State how many lines in the listing below hold the string "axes"; nothing else is wanted.
- - - - -
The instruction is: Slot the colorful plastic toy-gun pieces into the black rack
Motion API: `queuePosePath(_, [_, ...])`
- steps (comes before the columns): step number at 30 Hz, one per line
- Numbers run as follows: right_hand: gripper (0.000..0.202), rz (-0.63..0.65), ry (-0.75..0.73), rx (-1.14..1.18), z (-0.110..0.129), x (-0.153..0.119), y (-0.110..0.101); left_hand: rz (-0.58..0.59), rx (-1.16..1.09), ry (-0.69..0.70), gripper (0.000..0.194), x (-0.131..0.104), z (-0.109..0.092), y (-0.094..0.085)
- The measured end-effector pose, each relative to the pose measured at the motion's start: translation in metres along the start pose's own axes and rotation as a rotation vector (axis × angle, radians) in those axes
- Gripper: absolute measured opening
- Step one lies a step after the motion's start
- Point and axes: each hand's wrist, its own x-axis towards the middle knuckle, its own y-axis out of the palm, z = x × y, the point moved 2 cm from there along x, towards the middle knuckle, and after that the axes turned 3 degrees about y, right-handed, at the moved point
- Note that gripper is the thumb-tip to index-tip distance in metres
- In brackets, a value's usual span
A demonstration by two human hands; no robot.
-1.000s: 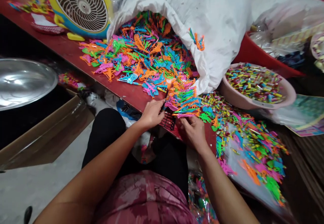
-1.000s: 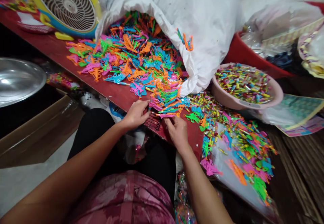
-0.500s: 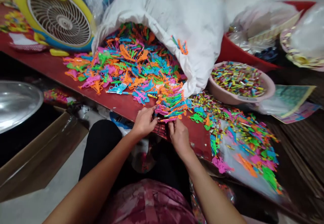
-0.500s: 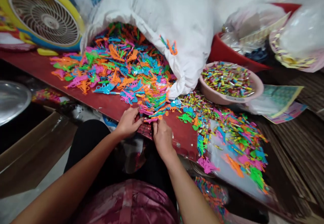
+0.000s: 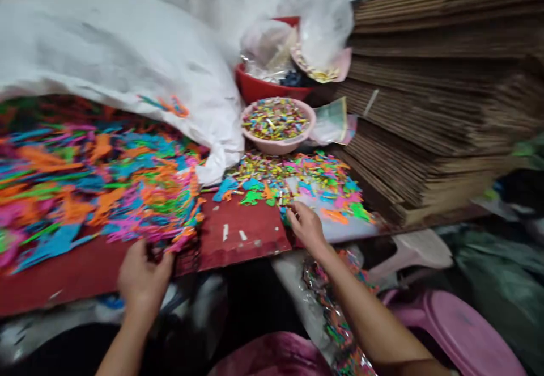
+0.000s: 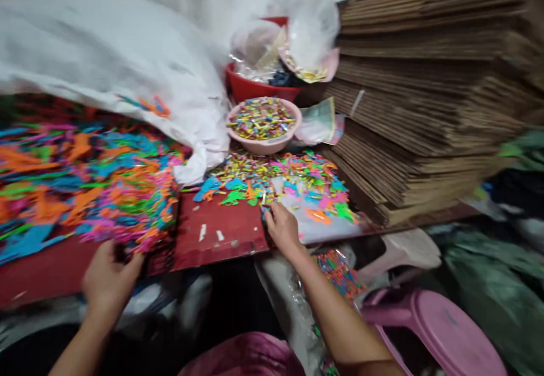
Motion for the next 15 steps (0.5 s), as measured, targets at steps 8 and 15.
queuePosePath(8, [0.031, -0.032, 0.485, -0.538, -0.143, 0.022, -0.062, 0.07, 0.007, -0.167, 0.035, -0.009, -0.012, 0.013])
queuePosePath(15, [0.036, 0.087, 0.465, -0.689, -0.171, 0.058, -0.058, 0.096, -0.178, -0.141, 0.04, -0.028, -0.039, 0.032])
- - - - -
- Problem solution -
2